Pensacola use PhaME_m (https://github.com/BPHL-Molecular/PhaME_m) for phylogeny and molecular evolution of Candida samples. Three phylogenetic trees (FastTree, RaxML, IQ tree) can be generated.
Please follow the steps below to perform phylogenetic analysis:

  1. Install required dependencies using mamba. Only applicable for the first time you use this feature.If this is not your first time using this feature, you don't need to reinstall them and please ignore this step.
mamba install perl-bioperl
mamba install samtools
mamba install bcftools
mamba install mummer
mamba install bowtie2
mamba install fasttree
mamba install bbmap
mamba install raxml
mamba install perl-parallel-forkmanager
mamba install perl-statistics-distributions
mamba install paml
mamba install mafft
mamba install hyphy
  1. Go to /Phame directory
  2. Create the folder "/Phame/test/workdirs/mytest"

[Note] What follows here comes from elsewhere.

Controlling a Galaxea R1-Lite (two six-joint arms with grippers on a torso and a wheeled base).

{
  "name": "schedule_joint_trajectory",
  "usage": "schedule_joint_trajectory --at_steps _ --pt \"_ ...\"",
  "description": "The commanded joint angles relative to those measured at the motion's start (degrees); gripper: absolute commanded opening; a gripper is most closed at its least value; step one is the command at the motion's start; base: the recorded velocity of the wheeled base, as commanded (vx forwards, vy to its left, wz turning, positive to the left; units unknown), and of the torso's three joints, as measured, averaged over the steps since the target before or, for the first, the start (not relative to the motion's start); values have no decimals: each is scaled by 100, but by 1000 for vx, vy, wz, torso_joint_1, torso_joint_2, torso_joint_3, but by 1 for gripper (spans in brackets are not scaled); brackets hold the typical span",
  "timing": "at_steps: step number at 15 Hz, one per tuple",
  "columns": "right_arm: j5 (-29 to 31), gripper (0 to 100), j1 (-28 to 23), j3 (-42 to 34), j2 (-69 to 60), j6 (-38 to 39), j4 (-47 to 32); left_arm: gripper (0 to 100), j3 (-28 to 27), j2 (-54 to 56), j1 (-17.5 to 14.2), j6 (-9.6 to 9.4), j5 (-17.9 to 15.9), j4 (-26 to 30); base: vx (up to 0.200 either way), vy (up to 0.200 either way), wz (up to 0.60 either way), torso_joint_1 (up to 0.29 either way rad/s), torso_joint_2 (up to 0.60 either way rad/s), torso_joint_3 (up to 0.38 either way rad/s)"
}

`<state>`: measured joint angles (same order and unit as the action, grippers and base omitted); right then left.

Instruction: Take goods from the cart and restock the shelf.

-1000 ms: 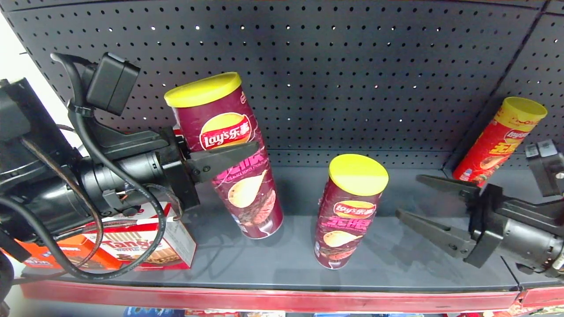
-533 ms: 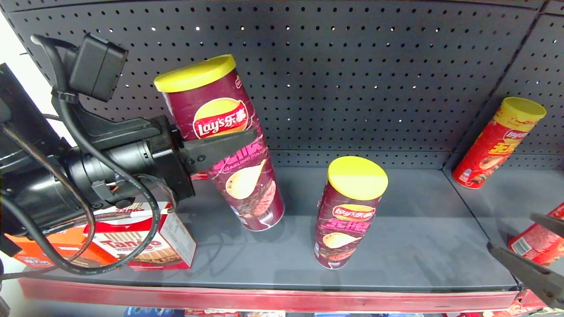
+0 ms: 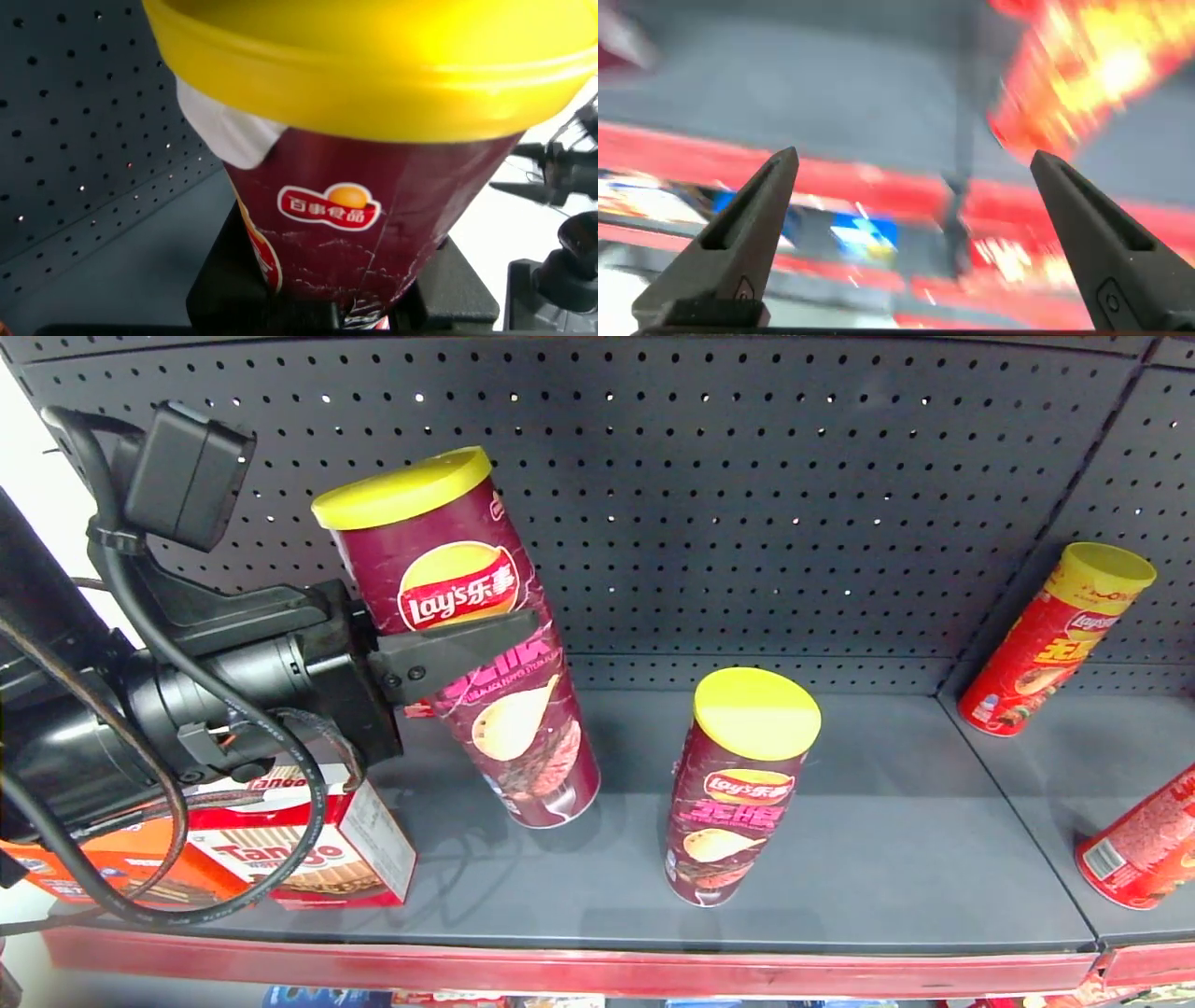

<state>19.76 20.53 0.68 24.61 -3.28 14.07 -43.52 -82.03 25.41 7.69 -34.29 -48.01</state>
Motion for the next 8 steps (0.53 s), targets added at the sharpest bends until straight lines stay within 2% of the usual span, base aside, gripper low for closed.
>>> schedule_joint_trajectory --at_steps 1,2,3,4,8 --pt "-16 100 -1069 -42 -1134 -147 -1134 0 -7 20 8 4 -7 2 0 0 0 0 0 0" --pt "-7 100 -1455 55 -1591 -252 -1354 0 1 20 26 4 -7 -7 0 0 0 0 0 0" --pt "-43 100 -2062 46 -1846 -261 -1310 0 28 20 52 4 -16 -7 0 0 0 0 0 0" --pt "-104 100 -2396 37 -2057 -235 -1293 0 37 20 61 -5 -16 -7 0 0 0 0 0 0" --pt "-289 100 -2334 37 -2119 -50 -1275 0 125 91 70 -5 -25 -7 0 0 0 0 0 0"
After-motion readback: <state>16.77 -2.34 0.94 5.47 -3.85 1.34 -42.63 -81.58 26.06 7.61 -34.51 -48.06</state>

mkdir -p ./test/workdirs/mytest
  1. Copy the contig files in fasta format of Candida samples to /Phame/test/workdirs/mytest/. The contig files were generated by Pensacola and outputted to the folder "assemble".
  2. Optional- Change the default parameter settings. The default parameter settings can be changed in "./test/ctl_files/candida.ctl". For example, the default phylogenetic tree is RaxML. If you want IQ tree, you need change the parameter "tree = 2" to "tree = 3".
  3. Run the file "phame.sh"
sbatch ./phame.sh
  1. All phylogeny results can be found in the directory /Phame/test/workdirs/mytest/

  2. Note: 1. It makes no sense to perform bootstrap with less than 4 sequences. 2. Alignment must have at least 3 sequences.